-- REQUIRED ACTION --
Lines in the listing below that include the word "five" need to be copied.

-- DATASET EXCERPTS --
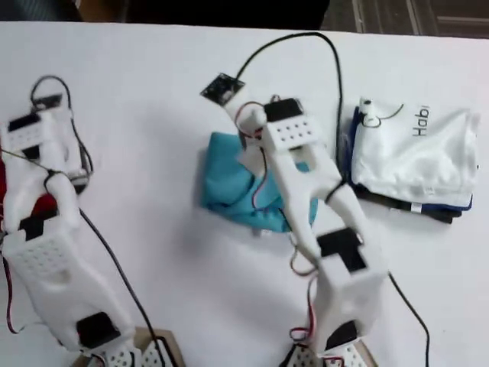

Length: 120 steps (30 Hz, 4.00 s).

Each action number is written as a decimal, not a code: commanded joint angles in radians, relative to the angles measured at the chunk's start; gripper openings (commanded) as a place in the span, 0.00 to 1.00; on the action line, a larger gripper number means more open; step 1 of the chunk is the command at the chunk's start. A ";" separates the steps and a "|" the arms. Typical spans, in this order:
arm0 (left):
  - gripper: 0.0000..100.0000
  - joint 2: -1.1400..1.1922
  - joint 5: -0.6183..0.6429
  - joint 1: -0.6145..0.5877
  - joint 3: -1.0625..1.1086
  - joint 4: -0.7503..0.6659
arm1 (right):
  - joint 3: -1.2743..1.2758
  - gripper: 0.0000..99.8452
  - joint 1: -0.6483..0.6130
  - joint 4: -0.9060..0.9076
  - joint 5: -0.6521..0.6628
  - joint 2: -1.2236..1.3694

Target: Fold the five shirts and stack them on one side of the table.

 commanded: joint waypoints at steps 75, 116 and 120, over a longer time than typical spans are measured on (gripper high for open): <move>0.03 -0.057 0.044 0.040 0.084 -0.155 | 0.377 0.02 -0.137 0.136 -0.074 -0.278; 0.03 -0.057 0.044 0.041 0.084 -0.155 | -0.009 0.23 0.272 0.024 -0.420 0.305; 0.03 -0.057 0.044 0.041 0.084 -0.155 | -0.011 0.23 0.271 0.061 -0.417 0.311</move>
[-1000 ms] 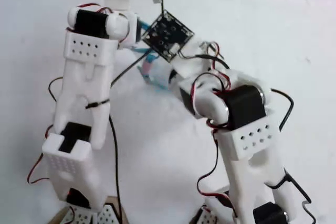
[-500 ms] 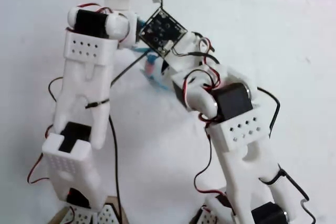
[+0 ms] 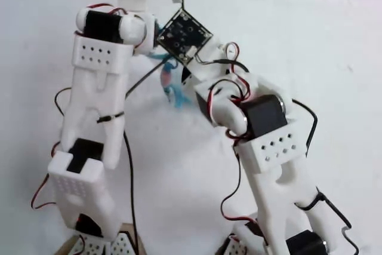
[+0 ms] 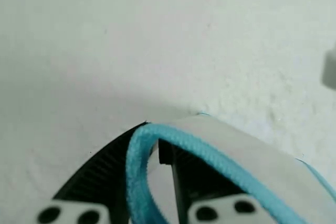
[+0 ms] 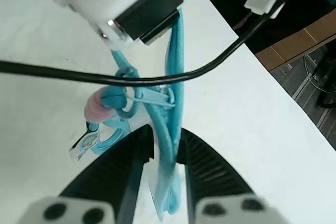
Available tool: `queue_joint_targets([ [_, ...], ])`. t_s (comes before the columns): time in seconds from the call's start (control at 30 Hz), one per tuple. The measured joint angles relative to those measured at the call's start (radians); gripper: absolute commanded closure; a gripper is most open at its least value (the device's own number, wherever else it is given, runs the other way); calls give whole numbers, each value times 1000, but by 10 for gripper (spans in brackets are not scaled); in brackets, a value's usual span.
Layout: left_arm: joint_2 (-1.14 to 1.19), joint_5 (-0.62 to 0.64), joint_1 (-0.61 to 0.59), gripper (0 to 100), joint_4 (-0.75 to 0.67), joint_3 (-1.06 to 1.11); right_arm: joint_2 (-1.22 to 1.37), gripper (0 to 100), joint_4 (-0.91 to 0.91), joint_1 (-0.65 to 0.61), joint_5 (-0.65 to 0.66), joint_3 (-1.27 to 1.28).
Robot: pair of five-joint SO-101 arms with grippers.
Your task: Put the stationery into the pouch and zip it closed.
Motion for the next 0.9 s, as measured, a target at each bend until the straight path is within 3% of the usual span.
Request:
queue_joint_targets([
  [0.13, 0, 0, 0, 958, 0, 0, 0, 981, 0, 0, -32, 0],
  [0.33, 5, -2, -3, 774, 55, -66, -2, 981, 0, -5, -83, 0],
  [0.63, -18, -5, -23, 754, 123, -146, -2, 981, 0, -3, -173, 0],
  [0.9, -222, -6, -104, 721, 124, -152, 2, 981, 0, -2, -230, 2],
])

-- SOLUTION BELOW --
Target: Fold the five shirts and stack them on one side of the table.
Robot: pair of five-joint SO-101 arms with grippers.

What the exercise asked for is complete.